If $(a,b,c)$ is a Pythagorean triple,
all triples of the form $(ka,kb,kc)$
are also Pythagorean triples where $k>1$.
A Pythagorean triple is \key{primitive} if
$a$, $b$ and $c$ are coprime,
and all Pythagorean triples can be constructed
from primitive triples using a multiplier $k$.

\key{Euclid's formula} can be used to produce
all primitive Pythagorean triples.
Each such triple is of the form
\[(n^2-m^2,2nm,n^2+m^2),\]
where $0<m<n$, $n$ and $m$ are coprime
and at least one of the numbers $n$ and $m$ is even.
For example, when $m=1$ and $n=2$, the formula
produces the smallest Pythagorean triple
\[(2^2-1^2,2\cdot2\cdot1,2^2+1^2)=(3,4,5).\]

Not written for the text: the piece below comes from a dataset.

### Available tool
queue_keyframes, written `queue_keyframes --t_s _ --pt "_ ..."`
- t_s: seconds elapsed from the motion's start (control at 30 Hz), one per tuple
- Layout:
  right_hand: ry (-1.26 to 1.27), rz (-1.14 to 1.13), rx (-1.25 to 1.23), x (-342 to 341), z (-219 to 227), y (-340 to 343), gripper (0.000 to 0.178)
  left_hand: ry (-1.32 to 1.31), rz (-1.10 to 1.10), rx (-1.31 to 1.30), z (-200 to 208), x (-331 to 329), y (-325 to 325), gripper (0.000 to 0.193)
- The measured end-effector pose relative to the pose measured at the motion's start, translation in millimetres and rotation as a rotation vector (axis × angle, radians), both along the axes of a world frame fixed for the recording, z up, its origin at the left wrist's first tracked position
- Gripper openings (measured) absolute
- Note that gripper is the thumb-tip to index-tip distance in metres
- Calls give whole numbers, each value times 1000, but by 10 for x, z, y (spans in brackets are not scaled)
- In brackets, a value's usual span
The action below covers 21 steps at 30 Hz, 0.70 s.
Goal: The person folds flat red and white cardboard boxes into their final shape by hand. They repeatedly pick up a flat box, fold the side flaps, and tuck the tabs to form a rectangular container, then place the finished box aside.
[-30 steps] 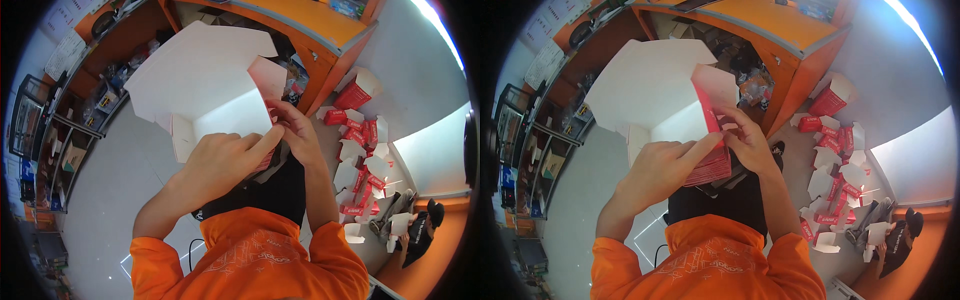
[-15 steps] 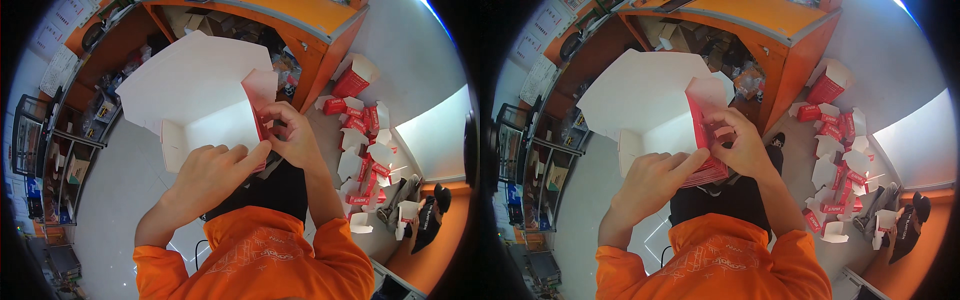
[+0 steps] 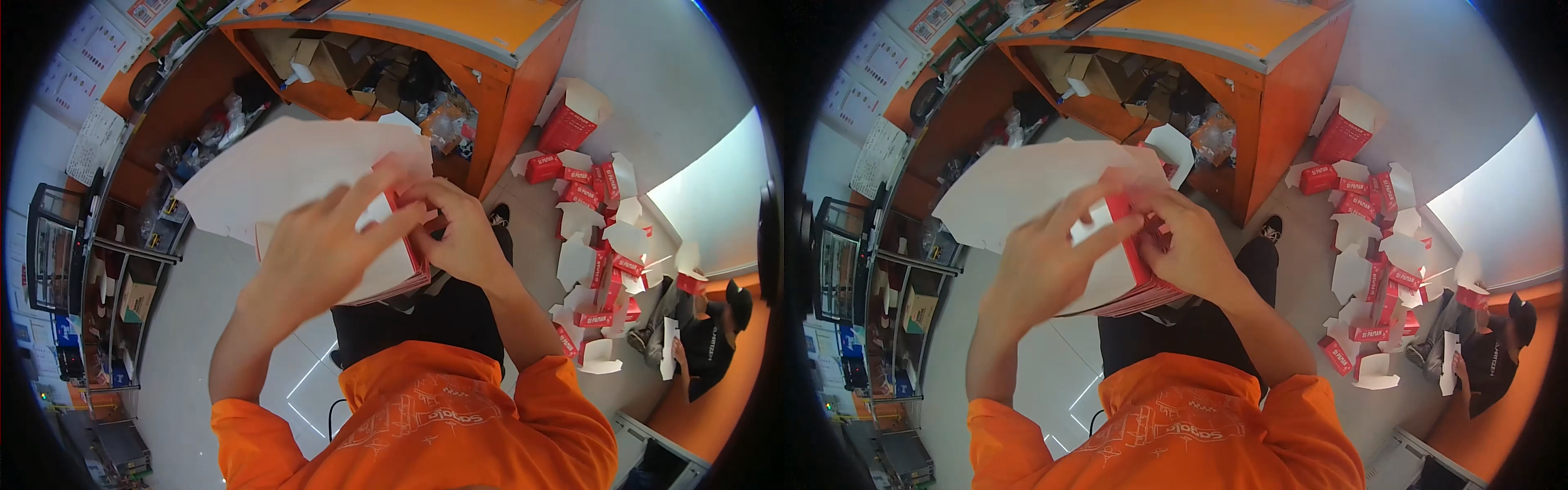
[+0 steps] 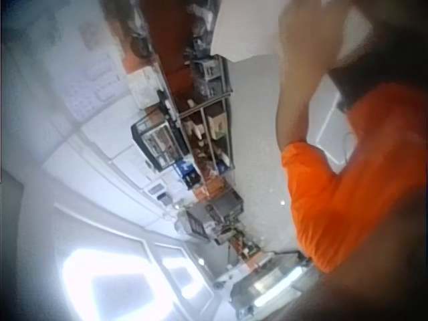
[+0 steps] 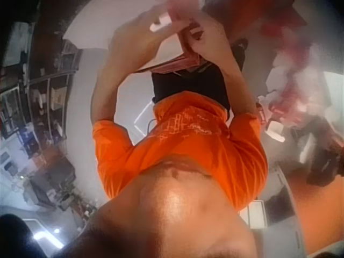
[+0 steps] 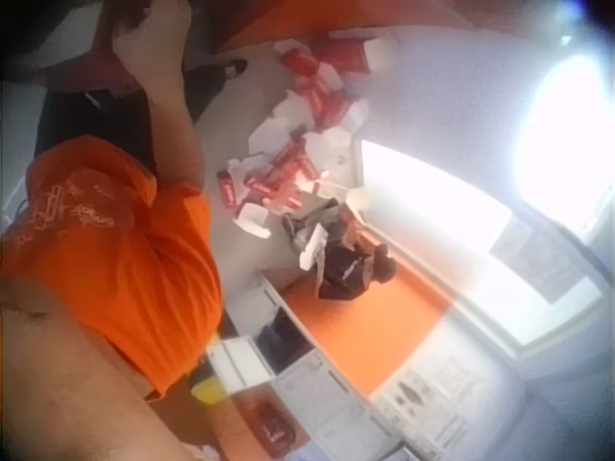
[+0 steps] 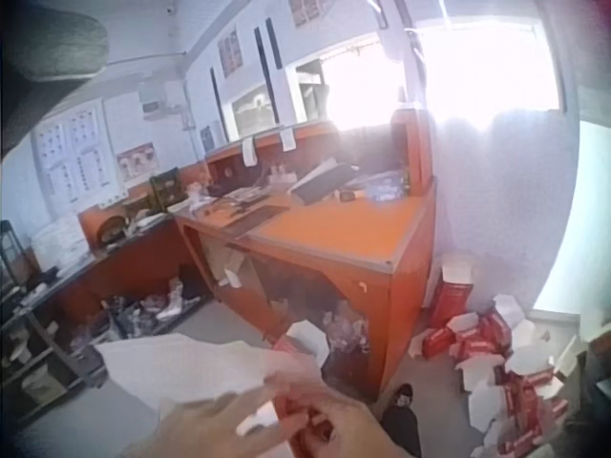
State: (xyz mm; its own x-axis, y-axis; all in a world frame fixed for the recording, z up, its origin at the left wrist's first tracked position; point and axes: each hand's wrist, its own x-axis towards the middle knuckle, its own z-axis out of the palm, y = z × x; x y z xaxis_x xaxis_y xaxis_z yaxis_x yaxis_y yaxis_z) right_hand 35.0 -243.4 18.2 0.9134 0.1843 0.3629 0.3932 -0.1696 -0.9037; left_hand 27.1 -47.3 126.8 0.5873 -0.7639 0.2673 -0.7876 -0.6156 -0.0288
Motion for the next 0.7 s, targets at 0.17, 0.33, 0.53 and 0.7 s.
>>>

\subsubsection{Wilson's theorem}

\index{Wilson's theorem}

\key{Wilson's theorem} states that a number $n$
is prime exactly when
\[(n-1)! \bmod n = n-1.\]
For example, the number 11 is prime, because
\[10! \bmod 11 = 10,\]
and the number 12 is not prime, because
\[11! \bmod 12 = 0 \neq 11.\]

Hence, Wilson's theorem tells us whether a number
is prime. However, in practice, the formula can't be
used for large values of $n$, because it's difficult
to calculate the number $(n-1)!$ if $n$ is large.